In this study, only adult ASA III to IV patients (18 to 70 years old), scheduled for
orthotopic liver transplantation at the Hospital de Clínicas de Porto Alegre, Santa Casa de
Porto Alegre and at the Hospital das Clínicas of the Faculty of Medicine, will be included.
Medicine at the University of São Paulo. All hospitals involved will be of equal importance,
varying participation according to the number of liver transplant surgeries performed at the
institutions. Patients with a history of acute arterial thrombosis or venous thromboembolism
(<1 month), patients with a history of known thrombophilia, Budd-Chiari syndrome, primary
biliary cholangitis, primary sclerosing cholangitis, patients with reduced left ventricular
function ( ejection fraction <40%), pulmonary hypertension, preoperative pulmonary edema, or
severe preoperative hemodynamic changes requiring the use of vasoactive drugs, planned use of
tranexamic acid systemically during surgery, hypersensitivity or known allergy to acid
tranexamic, history of seizure disorder, patients who have recently suffered a stroke or
myocardial infarction (<1 month), patients with subarachnoid hemorrhage in the last 30 days
and patients previously undergoing cranial neurosurgery. Patients with chronic dialysis
kidney disease or patients in need of a liver-kidney transplant will also be excluded from
the study.
To calculate the sample size, considering a 95% confidence interval and an 80% power and
aiming to detect a statistical difference in the incidence of major bleeding of approximately
24% in patients in the placebo group and 14% among patients exposed to tranexamic acid, a
sample of 128 patients was estimated, approximately 64 patients for each study group. The
main outcome considered for the calculation of the sample size was the presence of major
bleeding requiring transfusion in the perioperative period (intraoperative and in the first
24 hours postoperatively). In order to overcome possible losses during the treatment
protocol, the estimated sample will be increased by approximately 10% in its final number,
totaling an estimated sample of 140 patients divided into two treatment groups or arms (70
patients for each study group) .
Major bleeding in this study will be defined as bleeding that results in hemoglobin ≤ 8.0 g /
dL and the patient receiving a transfusion of ≥ 1 unit of red blood cells; results in a drop
in hemoglobin ≥ 4.0 g / dL and the patient receives a transfusion of ≥ 1 unit of red blood
cells; results in the patient receiving a transfusion of ≥ 4 units of red blood cells over a
24-hour period; or bleeding leading to surgical reintervention.
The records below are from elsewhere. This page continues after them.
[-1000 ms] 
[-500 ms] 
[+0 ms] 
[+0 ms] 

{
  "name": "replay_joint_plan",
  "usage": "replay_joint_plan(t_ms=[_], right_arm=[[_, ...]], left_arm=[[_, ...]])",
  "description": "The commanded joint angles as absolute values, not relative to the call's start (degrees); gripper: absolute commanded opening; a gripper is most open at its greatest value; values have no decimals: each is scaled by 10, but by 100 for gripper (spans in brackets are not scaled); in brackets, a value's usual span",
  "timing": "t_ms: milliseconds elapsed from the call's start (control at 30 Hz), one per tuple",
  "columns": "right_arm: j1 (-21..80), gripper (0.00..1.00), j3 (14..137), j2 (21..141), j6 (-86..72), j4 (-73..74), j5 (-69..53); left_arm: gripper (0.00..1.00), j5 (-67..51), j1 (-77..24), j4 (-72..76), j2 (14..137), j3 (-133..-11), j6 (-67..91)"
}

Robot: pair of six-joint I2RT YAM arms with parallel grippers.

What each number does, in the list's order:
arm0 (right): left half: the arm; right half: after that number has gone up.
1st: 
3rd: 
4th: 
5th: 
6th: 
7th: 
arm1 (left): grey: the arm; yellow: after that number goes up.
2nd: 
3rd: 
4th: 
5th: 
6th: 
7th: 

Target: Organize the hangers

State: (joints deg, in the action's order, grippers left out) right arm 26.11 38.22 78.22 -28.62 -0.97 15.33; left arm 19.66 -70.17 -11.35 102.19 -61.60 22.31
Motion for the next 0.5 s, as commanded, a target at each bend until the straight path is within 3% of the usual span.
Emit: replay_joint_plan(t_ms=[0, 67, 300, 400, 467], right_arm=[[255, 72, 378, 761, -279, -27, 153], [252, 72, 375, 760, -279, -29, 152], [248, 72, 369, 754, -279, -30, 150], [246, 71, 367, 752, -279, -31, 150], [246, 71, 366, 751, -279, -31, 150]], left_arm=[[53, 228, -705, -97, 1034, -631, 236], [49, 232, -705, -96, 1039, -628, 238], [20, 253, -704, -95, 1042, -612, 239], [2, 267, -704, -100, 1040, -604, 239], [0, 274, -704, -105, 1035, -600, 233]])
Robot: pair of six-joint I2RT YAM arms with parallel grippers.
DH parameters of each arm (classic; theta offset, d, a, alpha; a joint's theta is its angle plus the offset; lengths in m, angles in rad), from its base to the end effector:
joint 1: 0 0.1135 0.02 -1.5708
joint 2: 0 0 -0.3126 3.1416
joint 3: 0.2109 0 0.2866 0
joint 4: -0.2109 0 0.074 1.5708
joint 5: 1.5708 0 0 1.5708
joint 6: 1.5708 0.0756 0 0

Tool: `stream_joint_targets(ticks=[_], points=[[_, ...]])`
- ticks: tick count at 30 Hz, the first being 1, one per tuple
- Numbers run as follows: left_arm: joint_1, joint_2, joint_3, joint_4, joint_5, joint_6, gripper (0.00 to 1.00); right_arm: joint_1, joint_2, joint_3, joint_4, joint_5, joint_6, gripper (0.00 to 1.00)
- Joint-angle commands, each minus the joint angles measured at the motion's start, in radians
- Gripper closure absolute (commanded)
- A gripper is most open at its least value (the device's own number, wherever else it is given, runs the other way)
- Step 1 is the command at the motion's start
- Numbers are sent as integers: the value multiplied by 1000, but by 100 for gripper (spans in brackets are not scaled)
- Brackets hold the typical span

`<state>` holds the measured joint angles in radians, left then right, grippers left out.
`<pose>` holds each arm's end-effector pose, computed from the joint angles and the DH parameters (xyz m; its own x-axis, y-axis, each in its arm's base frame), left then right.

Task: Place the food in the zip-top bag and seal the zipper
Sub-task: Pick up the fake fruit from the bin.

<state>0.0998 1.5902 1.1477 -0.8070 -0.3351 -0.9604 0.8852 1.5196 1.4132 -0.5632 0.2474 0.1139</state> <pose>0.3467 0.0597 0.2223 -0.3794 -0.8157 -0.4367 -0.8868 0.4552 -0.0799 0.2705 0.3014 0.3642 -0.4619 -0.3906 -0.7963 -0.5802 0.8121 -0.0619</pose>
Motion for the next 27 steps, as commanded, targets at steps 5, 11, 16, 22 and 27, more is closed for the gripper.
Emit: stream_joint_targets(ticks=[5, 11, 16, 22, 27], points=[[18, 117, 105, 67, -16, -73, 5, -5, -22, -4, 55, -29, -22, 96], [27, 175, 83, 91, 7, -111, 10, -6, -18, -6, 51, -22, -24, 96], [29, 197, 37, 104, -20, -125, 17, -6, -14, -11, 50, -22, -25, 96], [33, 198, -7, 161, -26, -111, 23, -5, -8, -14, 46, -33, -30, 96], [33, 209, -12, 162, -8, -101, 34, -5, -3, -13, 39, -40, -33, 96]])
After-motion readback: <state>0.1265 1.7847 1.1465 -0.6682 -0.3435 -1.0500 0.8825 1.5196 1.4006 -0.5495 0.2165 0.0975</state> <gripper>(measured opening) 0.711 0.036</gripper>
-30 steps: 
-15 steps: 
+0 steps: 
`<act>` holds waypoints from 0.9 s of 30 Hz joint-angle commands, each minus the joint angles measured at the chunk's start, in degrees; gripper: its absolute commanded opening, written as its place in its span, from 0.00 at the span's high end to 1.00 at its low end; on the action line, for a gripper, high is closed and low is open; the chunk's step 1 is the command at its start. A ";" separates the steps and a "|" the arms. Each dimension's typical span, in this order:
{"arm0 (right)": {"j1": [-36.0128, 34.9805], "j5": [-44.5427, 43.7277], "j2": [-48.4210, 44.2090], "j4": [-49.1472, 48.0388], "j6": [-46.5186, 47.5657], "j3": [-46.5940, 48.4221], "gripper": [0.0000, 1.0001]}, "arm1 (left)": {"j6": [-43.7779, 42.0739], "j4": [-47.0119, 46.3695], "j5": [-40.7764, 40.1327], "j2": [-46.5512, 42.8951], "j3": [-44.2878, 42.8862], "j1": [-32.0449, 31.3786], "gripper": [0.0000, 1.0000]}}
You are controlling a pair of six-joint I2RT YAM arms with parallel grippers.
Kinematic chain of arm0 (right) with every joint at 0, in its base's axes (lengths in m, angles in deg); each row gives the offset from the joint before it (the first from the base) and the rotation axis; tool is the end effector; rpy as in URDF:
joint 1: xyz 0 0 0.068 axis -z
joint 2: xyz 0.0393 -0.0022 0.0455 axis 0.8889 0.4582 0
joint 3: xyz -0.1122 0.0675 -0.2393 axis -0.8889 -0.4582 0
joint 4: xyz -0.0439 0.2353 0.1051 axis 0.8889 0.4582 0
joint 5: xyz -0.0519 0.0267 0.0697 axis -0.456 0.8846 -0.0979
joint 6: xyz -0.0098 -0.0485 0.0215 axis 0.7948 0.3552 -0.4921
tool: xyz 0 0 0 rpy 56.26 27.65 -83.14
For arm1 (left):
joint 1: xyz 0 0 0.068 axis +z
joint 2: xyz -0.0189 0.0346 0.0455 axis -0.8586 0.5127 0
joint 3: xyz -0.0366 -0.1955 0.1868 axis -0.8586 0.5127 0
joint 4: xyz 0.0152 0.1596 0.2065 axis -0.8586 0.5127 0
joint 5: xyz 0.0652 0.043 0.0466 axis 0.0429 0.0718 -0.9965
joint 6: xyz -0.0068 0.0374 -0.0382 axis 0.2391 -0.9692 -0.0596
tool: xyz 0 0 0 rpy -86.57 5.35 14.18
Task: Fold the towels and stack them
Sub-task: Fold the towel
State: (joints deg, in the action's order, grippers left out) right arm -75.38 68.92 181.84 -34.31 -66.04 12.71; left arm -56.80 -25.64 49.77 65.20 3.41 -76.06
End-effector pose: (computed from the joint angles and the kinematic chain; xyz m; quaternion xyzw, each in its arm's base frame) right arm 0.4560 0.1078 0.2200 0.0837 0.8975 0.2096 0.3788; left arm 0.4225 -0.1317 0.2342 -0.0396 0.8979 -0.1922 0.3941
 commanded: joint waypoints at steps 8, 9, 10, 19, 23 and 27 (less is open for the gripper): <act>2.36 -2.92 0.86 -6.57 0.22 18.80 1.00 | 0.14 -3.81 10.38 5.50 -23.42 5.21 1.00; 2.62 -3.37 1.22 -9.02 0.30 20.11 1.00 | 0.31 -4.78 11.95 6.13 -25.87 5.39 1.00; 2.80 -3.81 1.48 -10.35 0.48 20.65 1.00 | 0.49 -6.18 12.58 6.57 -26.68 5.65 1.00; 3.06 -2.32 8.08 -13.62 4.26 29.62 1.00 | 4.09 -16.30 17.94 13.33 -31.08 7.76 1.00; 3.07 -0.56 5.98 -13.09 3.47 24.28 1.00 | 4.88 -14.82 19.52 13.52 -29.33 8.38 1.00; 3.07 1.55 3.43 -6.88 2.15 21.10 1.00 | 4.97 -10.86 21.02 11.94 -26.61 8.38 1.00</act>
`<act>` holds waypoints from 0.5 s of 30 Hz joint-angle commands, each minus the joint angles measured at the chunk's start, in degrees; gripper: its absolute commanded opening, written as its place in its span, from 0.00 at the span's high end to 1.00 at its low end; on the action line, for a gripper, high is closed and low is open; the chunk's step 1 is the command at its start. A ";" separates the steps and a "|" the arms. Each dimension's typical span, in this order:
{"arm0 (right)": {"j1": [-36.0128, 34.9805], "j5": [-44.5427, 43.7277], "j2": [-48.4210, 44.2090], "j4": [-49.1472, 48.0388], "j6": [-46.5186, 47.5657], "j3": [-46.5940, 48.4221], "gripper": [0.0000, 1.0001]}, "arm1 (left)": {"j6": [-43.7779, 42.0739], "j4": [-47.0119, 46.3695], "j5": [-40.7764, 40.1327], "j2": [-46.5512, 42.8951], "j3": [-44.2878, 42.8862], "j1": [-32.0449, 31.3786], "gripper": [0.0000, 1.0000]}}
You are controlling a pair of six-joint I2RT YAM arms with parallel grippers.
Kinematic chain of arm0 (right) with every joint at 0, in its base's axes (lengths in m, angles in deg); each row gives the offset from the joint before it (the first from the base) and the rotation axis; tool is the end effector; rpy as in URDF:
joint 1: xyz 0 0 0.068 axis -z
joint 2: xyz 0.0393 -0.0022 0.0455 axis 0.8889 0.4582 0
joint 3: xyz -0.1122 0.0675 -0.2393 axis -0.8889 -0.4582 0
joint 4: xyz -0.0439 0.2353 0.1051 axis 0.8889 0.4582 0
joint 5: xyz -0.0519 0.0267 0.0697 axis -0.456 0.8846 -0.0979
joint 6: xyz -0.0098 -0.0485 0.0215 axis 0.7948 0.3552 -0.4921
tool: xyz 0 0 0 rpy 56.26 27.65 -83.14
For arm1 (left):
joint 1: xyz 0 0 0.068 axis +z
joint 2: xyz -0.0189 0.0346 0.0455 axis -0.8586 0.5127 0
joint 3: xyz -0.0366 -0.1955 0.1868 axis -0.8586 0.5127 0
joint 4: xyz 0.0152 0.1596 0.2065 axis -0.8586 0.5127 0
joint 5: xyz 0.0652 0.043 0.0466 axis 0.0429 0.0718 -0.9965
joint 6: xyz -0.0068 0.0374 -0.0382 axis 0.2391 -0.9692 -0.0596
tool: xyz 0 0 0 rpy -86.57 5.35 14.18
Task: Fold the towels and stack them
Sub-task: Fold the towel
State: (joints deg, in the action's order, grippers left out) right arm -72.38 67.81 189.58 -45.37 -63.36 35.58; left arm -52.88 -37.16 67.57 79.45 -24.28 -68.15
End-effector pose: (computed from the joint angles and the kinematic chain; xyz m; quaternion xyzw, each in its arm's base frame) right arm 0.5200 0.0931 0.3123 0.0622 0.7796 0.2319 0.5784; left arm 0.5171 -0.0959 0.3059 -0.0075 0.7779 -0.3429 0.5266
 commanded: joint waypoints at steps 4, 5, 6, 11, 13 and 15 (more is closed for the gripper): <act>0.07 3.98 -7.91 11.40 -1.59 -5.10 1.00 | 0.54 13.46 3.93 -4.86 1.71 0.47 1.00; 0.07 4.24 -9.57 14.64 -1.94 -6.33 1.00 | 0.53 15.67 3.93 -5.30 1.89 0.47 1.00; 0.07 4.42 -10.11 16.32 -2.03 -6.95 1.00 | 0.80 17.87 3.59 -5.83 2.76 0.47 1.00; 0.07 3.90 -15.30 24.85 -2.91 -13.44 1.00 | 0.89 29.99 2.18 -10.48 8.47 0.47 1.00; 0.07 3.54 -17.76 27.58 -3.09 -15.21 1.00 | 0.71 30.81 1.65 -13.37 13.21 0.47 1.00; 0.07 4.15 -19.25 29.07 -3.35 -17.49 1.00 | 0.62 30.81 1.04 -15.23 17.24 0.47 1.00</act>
Bleeding in the postoperative period during the hospitalization of the patient in the
intensive care unit (ICU) will be assessed by the nursing staff through the flow of abdominal
drains routinely used in liver transplant surgery and recorded in medical records every six
hours or before bleeding. increased. In addition to bleeding, clinical, hemodynamic and
laboratory / gasometric parameters will be considered for clinical or surgical intervention
in the patient.
The sample calculation for this study was based on two recent previous studies. An
observational study demonstrated the need for transfusion of at least one unit of packed red
blood cells in approximately 24% of liver transplants and a recent systematic review
demonstrated a reduction of approximately 41% in the transfusion rate of blood components
related to intraoperative administration of tranexamic acid when compared to placebo in
patients undergoing major non-cardiac and non-orthopedic surgeries.